== Segment start ==
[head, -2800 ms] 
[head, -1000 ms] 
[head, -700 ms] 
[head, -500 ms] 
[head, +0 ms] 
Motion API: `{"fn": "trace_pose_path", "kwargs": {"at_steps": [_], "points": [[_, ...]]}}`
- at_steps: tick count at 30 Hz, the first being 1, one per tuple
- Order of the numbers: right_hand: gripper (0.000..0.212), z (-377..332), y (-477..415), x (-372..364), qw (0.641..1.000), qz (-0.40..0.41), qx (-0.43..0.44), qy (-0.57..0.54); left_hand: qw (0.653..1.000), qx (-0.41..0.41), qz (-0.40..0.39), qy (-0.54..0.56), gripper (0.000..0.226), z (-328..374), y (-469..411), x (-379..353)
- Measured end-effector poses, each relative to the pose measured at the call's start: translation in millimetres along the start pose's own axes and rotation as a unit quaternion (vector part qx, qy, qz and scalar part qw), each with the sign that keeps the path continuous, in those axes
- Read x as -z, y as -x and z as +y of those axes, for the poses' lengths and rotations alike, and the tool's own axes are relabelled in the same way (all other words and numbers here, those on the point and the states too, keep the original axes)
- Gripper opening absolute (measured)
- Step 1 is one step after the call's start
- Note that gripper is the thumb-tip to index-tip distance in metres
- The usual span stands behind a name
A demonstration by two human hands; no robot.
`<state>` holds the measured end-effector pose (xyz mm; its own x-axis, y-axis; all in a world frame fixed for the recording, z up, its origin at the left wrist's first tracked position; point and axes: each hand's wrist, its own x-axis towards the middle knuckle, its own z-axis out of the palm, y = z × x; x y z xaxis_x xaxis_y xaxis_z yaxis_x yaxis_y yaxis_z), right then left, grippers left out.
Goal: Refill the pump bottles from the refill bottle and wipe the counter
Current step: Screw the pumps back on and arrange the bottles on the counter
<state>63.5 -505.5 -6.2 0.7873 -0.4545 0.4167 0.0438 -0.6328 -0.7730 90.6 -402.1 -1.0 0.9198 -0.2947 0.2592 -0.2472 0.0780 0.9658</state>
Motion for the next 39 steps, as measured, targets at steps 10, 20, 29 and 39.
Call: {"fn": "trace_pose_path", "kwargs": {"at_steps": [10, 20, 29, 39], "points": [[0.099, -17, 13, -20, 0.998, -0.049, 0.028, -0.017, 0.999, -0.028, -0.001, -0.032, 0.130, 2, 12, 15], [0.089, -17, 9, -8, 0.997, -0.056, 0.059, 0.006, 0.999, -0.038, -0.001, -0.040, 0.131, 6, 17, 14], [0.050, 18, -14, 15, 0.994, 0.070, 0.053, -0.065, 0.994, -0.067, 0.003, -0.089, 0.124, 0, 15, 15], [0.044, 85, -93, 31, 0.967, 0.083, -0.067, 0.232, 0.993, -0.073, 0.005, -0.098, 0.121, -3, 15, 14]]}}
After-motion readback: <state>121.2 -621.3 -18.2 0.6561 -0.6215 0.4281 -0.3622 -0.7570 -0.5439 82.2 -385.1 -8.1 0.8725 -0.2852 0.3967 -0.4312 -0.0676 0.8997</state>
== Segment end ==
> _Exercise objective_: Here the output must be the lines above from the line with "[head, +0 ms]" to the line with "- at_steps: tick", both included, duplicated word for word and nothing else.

> _Output for this task_:
[head, +0 ms] 
Motion API: `{"fn": "trace_pose_path", "kwargs": {"at_steps": [_], "points": [[_, ...]]}}`
- at_steps: tick count at 30 Hz, the first being 1, one per tuple

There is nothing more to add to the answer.